Rise_against picture Rise_against · Jan 7, 2011 · Viewed 7.2k times · Source

I have a stream that contains text, now I want to edit some text (replace some values) in that stream.

What is the most efficient way to do this, so without breaking the stream? I want to use this in a custom pipeline component for BizTalk.

public IBaseMessage Execute(IPipelineContext pContext, IBaseMessage pInMsg)
{
    string msg = "";
    using (VirtualStream virtualStream = new VirtualStream(pInMsg.BodyPart.GetOriginalDataStream()))
    {
        using(StreamReader sr = new StreamReader(VirtualStream))
        {
            msg = sr.ReadToEnd();
        }

        // modify string here
        msg = msg.replace("\r\n","");

        while (msg.Contains(" <"))
           msg = msg.Replace(" <", "<");

        VirtualStream outStream = new VirtualStream();
        StreamWriter sw = new StreamWriter(outStream, Encoding.Default);
        sw.Write(msg);
        sw.Flush();
        outStream.Seek(0, SeekOrigin.Begin);

        pInMsg.BodyPart.Data = outStream;
        pContext.ResourceTracker.AddResource(outStream);
    }

    return pInMsg;
}

This is the code, but as you can see I am breaking the stream when I do sr.ReadToEnd().

Is there a beter way to do this?

Answer

Maxime Labelle picture Maxime Labelle · Jan 20, 2011

The fact that you are using Stream classes in your pipeline component does not make it a Streaming pipeline component per-se as you have intuitively wondered.

The most appropriate way is to split the responsabilities into two components:

  • First, you create a customer System.IO.Stream class - that is a class that wraps the original incoming stream and exposes a streaming interface. In this class, you would effectively process the bytes as they are read by the calling code. This class should have no dependency over BizTalk and you should be able to create a sample unit-test program for this class outside BizTalk.

For the first case, I recommend you browse to one of several articles with source code samples.

  • Second, the pipeline component itself, whose sole responsability is to substitute the incoming stream with an instance of your custom stream. This is an idiomatic pattern that you'll find in good pipeline components. In particular, during the execution of the Execute method, you should not read the original incoming stream.

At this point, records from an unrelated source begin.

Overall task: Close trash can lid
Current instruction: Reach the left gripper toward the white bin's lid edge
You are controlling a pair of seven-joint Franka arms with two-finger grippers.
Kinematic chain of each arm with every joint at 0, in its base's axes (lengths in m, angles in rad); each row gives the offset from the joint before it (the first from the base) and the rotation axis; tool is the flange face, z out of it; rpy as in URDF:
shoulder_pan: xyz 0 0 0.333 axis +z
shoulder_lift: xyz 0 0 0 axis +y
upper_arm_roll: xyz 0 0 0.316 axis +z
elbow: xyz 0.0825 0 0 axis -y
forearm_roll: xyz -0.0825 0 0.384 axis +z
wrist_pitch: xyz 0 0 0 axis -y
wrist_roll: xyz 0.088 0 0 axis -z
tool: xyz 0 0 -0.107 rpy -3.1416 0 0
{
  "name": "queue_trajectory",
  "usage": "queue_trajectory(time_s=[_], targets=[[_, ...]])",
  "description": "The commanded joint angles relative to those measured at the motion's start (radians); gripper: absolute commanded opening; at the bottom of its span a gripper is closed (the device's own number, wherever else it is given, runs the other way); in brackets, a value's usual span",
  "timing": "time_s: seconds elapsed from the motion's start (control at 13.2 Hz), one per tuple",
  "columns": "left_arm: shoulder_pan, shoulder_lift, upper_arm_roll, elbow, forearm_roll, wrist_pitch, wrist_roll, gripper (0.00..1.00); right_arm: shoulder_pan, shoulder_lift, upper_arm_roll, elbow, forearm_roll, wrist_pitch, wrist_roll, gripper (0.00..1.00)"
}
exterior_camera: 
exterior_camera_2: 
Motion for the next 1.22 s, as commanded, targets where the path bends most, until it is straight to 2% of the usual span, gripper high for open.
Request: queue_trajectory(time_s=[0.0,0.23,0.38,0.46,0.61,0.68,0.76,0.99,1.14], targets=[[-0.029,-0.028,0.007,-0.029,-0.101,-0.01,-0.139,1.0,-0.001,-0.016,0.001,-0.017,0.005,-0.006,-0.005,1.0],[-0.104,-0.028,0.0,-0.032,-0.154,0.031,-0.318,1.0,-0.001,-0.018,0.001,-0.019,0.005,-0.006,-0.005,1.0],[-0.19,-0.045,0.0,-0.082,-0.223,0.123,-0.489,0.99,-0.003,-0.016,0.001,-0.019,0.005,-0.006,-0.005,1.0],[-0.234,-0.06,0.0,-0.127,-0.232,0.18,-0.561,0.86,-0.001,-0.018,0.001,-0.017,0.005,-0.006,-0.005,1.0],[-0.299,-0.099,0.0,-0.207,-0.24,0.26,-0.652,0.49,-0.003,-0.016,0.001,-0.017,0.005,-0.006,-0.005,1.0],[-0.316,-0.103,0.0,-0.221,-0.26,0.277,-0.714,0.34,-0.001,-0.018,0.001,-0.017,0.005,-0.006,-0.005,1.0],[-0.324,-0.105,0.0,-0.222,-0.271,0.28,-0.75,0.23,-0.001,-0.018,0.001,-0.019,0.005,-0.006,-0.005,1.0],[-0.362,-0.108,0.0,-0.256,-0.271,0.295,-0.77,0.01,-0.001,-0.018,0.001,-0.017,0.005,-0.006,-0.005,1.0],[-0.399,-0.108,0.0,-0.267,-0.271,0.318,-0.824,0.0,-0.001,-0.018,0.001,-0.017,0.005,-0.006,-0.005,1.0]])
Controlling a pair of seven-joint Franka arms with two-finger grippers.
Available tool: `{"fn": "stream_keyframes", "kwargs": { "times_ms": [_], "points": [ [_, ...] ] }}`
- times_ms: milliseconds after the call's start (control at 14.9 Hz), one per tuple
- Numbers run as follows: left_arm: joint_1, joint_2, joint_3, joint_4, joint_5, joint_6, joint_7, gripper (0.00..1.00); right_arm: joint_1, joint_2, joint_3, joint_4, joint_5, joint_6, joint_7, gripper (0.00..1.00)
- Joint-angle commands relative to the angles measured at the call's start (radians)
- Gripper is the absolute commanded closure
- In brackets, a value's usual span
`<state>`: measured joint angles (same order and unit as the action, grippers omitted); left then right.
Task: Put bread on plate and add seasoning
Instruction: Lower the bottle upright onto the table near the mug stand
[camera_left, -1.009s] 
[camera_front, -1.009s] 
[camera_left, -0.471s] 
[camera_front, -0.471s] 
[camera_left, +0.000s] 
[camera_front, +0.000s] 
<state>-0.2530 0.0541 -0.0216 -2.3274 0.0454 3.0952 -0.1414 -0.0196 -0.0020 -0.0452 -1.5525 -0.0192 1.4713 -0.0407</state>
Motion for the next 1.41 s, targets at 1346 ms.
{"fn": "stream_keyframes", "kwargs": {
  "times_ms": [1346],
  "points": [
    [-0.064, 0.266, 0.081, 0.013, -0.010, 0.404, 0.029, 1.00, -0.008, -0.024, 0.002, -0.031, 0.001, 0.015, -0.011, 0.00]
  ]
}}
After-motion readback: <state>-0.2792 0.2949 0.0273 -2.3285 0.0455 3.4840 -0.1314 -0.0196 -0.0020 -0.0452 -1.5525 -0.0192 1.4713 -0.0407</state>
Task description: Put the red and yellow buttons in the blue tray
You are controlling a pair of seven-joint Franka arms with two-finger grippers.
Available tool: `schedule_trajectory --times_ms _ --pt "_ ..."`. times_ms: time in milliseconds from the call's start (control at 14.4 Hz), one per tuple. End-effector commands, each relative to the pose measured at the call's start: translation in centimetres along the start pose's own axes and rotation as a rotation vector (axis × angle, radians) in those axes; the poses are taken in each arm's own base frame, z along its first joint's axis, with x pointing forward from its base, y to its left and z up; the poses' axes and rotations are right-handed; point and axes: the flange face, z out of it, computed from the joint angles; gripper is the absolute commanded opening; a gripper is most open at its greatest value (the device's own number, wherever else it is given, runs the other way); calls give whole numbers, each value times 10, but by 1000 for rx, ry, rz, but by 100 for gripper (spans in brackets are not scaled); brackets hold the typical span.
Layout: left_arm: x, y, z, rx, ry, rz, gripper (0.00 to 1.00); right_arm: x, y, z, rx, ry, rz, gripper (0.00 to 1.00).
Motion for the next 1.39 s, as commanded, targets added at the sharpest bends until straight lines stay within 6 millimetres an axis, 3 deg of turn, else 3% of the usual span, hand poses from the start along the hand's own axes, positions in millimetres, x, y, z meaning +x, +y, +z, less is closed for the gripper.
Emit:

The reading will happen - automagically - by itself when the Messaging Agent takes over.

The following snippet should be the canonical source code for an Executemethod, barring additional code for error handling, of course:

IBaseMessage IComponent.Execute(IPipelineContext pContext, IBaseMessage pInMsg)
{
   // assign a new CustomStream to the incoming message

    System.IO.Stream stream = pInMsg.BodyPart.GetOriginalDataStream();
    System.IO.Stream customStream = new CustomStream(stream);

    // return the message for downstream pipeline components (further down in the pipeline)

    pInMsg.BodyPart.Data = customStream;
    pContext.ResourceTracker.AddResource(customStream);

    return pInMsg;
}

See? No reading whatsoever in the preceding method. The entire processing should happen during the (repated) calls of the Read method in your custom Stream class.

As I wrote in my response to the following question, I strongly encourage you to check out the whole series of posts Nic Barden has done about Developing Streaming Pipeline Components.